The Italian Law School, however, was not reopened, either at Innsbruck or elsewhere; thus the mean arrogance of a low populace sufficed to deprive the Italians of the very small and only concession made them by the Austrian Government.

The agitation, however, for an Italian university at Trieste not only continued, but because of the wrong suffered, grew in intensity to such a degree as to become a national Italian question, not merely a question of irredentism. The Italian Minister of Foreign Affairs, Signor Tittoni, made it the base of negotiations with his colleague. Baron Aerenthal, Minister of Austro-Hungarian Foreign Affairs, at the time of the Bosnian crisis in 1908, but without result.

Battisti always remained at the head of the movement for an Italian university at Trieste, strongly opposing the acceptance of any compromise that would establish this university elsewhere, even in Trentino.

Another very important question pertaining to Trentino, and one in which Battisti took a prominent part, was the question of her administration, which Trentino wanted to have separated from that of the whole province of Tyrol; the so-called question of "administrative autonomy" of Trentino.
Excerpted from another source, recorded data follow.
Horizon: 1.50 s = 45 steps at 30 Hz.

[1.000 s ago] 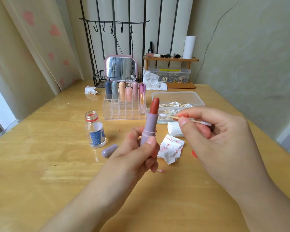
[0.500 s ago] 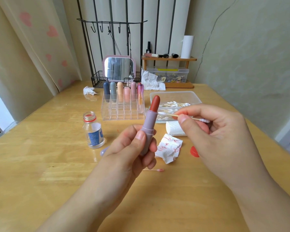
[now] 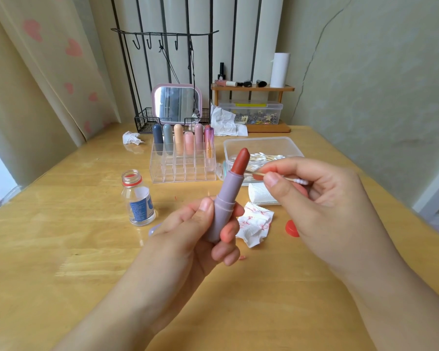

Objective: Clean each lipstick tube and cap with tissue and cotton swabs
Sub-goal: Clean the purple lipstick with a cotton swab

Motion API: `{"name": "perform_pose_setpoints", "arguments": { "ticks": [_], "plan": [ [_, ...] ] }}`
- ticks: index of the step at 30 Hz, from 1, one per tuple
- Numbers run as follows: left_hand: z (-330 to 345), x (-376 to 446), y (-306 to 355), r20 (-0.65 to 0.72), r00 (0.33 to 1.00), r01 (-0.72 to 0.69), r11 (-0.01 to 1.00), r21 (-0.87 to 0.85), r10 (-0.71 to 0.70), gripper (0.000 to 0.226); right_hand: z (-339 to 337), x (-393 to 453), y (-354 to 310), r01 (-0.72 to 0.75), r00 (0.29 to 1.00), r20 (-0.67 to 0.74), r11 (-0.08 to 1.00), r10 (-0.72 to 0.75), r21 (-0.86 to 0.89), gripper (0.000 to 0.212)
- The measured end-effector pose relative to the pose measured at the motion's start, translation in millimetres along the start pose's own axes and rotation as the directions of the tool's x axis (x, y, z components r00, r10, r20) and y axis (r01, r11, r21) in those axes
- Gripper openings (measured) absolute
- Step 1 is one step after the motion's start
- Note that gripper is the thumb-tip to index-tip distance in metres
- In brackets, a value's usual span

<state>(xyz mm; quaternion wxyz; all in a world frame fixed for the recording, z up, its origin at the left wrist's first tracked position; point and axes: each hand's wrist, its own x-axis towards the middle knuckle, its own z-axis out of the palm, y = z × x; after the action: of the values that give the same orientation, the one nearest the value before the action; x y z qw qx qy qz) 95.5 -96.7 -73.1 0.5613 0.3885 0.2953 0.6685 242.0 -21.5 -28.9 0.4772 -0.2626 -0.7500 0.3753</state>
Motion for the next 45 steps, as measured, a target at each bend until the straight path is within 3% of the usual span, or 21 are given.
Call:
{"name": "perform_pose_setpoints", "arguments": {
  "ticks": [5, 15, 22, 30, 45],
  "plan": [
    [-3.4, 0.6, 1.0, 0.051, 0.999, -0.001, 0.999, -0.039, 0.003, 0.034, -2.0, 0.9, -0.1, -0.020, 0.999, 0.025, 1.000, 0.020, 0.021, 0.012],
    [1.1, -2.1, 5.6, 0.001, 1.000, 0.003, 0.997, -0.083, -0.003, 0.029, -2.3, -0.1, 0.1, -0.026, 0.999, 0.027, 0.999, 0.025, 0.022, 0.012],
    [3.3, -5.5, 6.8, -0.012, 1.000, -0.008, 1.000, -0.002, 0.008, 0.030, -1.3, -0.6, -2.6, -0.029, 0.999, 0.041, 0.999, 0.029, 0.020, 0.012],
    [1.8, -1.3, 3.6, -0.007, 1.000, -0.010, 1.000, -0.009, 0.010, 0.022, -1.1, -0.9, 0.1, -0.004, 1.000, 0.023, 1.000, 0.004, 0.017, 0.012],
    [-1.9, -1.7, 1.6, 0.032, 0.999, 0.002, 0.999, -0.036, -0.001, 0.028, -1.9, -0.3, -2.3, -0.014, 1.000, 0.026, 0.999, 0.013, 0.037, 0.011]
  ]
}}
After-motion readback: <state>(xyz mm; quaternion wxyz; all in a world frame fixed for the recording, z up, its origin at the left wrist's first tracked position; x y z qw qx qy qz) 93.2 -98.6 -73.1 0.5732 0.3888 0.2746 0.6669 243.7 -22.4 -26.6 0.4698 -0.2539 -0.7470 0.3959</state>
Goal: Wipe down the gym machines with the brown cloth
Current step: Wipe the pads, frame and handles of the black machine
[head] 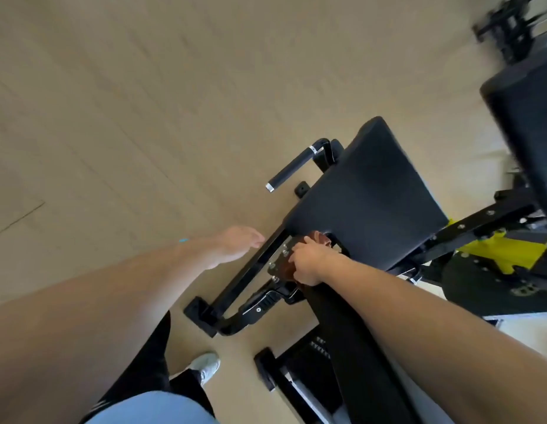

It is well known that Trentino was always wholly and exclusively Latin, and later Italian. At the time of the Romans it was the tenth regio italica; under the Lombards it was an independent duchy, and had an analogous constitution under the Carolingians. In 1027 it was made an independent principality, under the Bishop of Trento, which it remained until the abolition of ecclesiastical states in 1803. It is true that the political "independence" of the principality was very relative; the counts of Tyrol, formally its vassals, in reality soon became the political rulers under the guise of "ecclesiastical advocates," but, so far as its administration was concerned, the state could in reality call itself autonomous.